--- START ---

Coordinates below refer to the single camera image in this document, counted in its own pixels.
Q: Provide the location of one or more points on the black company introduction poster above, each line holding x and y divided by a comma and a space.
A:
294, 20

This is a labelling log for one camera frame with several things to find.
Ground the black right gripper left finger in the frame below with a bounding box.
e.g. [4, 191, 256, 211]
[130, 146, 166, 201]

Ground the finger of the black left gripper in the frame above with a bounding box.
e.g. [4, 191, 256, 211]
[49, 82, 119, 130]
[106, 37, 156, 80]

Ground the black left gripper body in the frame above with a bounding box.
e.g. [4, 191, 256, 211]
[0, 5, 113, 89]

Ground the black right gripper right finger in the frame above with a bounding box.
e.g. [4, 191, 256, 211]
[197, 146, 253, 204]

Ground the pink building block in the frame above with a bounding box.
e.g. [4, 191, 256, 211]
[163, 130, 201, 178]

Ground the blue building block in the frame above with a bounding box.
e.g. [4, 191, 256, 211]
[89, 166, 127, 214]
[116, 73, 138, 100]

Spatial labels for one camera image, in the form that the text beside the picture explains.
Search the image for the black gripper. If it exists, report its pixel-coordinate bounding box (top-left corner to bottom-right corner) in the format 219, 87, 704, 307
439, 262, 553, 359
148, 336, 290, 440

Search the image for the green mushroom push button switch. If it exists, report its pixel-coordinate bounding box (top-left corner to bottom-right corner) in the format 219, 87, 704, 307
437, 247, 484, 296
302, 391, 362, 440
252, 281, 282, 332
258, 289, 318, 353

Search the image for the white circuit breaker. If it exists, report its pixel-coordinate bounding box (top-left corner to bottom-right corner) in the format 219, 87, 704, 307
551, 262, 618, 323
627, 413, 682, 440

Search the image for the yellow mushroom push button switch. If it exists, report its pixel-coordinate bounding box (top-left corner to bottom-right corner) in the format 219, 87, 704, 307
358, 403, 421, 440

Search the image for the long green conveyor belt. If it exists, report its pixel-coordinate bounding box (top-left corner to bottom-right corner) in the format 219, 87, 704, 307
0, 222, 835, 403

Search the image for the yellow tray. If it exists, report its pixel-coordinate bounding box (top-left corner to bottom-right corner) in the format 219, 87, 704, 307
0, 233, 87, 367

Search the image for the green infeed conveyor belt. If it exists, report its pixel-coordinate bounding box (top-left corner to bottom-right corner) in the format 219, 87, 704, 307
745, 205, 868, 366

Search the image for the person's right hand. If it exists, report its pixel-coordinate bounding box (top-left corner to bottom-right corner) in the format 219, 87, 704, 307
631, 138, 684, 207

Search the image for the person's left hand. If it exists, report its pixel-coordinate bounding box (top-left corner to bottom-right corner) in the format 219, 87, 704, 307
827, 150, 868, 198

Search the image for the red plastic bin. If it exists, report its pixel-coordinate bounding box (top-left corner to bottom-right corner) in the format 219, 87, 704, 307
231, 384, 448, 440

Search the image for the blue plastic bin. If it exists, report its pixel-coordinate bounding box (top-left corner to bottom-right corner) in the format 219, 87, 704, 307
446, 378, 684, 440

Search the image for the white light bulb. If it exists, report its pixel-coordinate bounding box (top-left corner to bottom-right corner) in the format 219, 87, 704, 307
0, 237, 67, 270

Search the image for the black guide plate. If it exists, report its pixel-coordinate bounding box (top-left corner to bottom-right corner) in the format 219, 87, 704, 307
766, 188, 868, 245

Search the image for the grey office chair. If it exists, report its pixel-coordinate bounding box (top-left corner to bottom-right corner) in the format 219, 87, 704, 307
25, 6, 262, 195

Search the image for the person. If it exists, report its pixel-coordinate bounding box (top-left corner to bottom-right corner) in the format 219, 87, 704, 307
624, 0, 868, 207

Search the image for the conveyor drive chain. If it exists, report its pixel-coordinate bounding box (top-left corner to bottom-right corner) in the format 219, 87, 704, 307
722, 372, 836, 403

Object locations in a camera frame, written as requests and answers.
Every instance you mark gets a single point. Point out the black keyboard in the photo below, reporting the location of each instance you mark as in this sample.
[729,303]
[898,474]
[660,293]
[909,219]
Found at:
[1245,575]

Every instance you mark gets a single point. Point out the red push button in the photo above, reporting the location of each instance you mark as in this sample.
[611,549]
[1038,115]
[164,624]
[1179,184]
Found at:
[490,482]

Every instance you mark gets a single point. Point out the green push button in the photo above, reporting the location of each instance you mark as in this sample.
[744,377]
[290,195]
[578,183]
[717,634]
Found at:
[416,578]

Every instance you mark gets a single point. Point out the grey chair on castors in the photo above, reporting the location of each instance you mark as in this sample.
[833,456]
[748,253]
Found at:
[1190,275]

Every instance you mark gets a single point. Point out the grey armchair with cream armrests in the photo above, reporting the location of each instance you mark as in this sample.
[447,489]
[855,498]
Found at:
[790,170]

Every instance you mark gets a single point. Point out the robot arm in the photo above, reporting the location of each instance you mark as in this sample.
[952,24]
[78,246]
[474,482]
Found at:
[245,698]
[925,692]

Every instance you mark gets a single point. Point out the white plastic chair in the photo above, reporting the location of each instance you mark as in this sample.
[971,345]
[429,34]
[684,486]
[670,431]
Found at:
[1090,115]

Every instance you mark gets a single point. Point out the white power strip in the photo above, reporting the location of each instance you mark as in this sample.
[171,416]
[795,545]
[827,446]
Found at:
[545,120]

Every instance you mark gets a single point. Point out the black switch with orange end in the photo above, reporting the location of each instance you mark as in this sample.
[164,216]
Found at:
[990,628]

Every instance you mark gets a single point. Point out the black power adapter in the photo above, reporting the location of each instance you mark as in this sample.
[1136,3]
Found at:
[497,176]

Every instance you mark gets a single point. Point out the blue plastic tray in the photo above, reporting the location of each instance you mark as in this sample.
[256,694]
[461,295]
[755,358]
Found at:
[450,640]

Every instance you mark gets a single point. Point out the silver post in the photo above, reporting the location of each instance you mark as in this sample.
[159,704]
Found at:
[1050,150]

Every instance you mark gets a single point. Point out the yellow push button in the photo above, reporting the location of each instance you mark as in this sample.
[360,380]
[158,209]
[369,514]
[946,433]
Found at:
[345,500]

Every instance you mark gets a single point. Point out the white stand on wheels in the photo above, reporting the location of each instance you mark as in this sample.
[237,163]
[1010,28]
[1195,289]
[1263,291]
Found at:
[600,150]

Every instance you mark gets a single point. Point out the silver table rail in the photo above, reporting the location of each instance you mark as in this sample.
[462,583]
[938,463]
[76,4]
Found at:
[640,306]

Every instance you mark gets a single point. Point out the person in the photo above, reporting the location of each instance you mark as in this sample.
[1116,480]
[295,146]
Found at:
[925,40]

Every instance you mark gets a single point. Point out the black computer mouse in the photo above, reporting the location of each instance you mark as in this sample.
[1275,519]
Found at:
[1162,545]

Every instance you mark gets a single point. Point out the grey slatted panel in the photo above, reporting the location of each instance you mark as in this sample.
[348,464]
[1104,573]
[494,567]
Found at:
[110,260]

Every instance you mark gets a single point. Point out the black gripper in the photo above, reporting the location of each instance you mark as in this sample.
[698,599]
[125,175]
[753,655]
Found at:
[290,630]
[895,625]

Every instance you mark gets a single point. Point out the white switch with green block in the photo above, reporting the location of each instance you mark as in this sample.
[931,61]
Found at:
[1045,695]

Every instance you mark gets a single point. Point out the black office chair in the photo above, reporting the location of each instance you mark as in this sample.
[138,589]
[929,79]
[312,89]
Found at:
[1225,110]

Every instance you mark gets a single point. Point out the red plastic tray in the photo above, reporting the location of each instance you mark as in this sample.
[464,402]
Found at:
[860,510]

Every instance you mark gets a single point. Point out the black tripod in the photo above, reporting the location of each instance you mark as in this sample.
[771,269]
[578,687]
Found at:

--- END ---

(Task statement):
Using the records above, say how many lines contain the word "block". Write the number alone.

(Result):
3